I wish I knew why so I could stop it happening again, because Human Resource Machine is a brilliant game that has unexpectedly devoured the majority of my Sunday.

This game falls into a niche variety of puzzlers that are probably called ‘coders’ or something similar. I’ve had limited exposure until now, with just the excellent ‘Pony Island’ under my belt, but it’s my understanding there were a glut of these a few years back.

Human Resource Machine has you working in various offices throughout an unnamed, gothic styled, corporation. Every level of the game represents a year of your career, and the goal in each is ostensibly the same: Take items from the ‘In’ conveyor belt, process them in the prescribed way, and then place them on the ‘Out’ conveyor on the other side of the room.

When I was a kid I was fond, as were so many others of my age, of leveraging my rudimentary knowledge of BASIC to use two lines of ‘code’ to fill a screen with my swear word du jour, or a witty and disparaging put down aimed at a sibling; “Mark is a Wally” or something similarly acerbic.

Many years later my propensity for logic gates and simple programming helped me pick up VBA in very short order, which in turn helped in my career.
Which all means that Human Resource Machine feels very cyclical to me: Games taught me logic, which got me a job, and now I’m playing a game where you direct your avatar using the kind of work-flow logic gates I used to get paid to bumble through in my real job.

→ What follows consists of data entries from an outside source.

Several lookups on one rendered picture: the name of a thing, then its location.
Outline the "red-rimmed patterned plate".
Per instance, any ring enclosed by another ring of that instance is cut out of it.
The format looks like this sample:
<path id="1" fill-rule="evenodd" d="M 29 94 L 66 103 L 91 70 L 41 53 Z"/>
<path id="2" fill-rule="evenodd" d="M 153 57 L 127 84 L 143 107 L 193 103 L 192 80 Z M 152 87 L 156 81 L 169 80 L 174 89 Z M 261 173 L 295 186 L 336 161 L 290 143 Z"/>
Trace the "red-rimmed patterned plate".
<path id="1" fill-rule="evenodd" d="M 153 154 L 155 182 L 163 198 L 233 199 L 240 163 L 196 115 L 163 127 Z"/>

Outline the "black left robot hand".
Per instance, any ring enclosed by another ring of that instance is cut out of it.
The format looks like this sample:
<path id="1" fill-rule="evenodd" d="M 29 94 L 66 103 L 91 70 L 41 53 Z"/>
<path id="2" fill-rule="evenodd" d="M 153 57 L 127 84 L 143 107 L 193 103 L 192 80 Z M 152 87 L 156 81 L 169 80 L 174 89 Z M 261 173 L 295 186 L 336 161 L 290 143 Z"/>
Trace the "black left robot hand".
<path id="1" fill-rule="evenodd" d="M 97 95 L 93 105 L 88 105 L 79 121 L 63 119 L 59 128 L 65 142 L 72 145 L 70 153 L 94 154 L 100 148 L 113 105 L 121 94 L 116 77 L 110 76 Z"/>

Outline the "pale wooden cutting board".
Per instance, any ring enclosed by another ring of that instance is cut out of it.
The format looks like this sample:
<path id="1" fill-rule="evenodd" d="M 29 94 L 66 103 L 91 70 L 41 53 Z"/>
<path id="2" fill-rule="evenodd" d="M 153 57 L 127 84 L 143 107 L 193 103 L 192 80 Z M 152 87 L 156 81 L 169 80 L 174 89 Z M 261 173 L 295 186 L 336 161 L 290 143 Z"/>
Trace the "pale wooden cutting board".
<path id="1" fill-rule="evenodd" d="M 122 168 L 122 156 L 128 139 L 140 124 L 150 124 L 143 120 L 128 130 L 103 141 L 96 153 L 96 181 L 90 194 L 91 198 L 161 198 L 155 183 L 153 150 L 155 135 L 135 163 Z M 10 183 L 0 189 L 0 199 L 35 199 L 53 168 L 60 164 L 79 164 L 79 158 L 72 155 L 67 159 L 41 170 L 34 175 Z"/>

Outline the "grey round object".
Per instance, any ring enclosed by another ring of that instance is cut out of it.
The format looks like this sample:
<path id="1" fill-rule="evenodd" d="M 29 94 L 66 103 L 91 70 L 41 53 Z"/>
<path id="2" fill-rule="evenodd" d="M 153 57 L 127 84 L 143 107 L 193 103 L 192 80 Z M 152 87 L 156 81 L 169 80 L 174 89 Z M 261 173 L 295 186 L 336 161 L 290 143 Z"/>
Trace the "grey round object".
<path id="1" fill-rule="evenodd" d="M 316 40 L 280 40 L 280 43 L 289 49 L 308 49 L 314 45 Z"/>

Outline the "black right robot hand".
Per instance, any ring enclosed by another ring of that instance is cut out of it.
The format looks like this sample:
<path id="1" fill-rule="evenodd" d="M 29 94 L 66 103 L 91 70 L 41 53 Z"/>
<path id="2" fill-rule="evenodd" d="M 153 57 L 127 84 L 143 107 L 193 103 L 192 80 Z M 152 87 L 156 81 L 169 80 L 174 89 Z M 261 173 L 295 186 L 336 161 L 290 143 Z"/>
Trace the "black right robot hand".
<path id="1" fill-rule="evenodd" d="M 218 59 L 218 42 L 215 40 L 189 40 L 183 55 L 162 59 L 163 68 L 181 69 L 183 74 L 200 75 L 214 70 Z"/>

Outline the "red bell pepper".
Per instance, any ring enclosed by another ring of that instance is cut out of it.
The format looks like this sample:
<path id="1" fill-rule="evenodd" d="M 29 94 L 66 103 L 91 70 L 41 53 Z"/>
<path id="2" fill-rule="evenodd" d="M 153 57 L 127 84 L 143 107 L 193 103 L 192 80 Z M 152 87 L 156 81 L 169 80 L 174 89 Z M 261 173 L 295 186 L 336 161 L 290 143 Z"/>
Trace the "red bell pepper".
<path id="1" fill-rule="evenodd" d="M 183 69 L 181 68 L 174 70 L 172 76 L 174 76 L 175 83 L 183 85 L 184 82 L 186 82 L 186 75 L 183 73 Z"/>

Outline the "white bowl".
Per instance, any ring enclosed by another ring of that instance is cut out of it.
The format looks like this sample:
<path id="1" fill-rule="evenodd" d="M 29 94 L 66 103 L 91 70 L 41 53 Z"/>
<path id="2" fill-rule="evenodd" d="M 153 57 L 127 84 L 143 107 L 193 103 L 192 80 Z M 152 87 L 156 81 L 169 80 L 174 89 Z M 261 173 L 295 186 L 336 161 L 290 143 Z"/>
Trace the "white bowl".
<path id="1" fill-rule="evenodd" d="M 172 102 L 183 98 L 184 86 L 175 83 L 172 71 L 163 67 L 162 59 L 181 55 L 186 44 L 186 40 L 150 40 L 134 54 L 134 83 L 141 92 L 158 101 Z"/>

The difference? Human Resource Machine is fun, and the challenge, unlike real work,  doesn’t feel like a grind for someone else’s benefit.

It all starts very simply, you arrange labelled tiles to form workflows, set them in action and watch your little character busy themselves putting into action.
The selection of available tiles is gradually and expertly increased until, by the mid-game point that I’ve reached, the flows are nearing 30 tiles in length and the tasks have evolved from simply adding and subtracting to finding ways of using functions that don’t include Multiplication, division, or sort - to multiply, divide, and sort.

It’s the purest kind of logic puzzling. Maths is very much at the forefront, but creativity is equally important thanks to clever restriction of resources that forces you to work around the limitations of the tiles available to you. 

And honestly, I don’t have much more to say. This is a purists logic puzzle game with fantastic, highly stylised presentation, and exactly the kind of low key background music necessary to ease the stress of some utterly devious puzzles.
It builds the challenge with speed and fluidity and, if you’re anything like me, ‘a quick game’ will rapidly suck up several hours of your day.

Human Resource Machine - If logic puzzles are your bag then you pretty much need to play this one.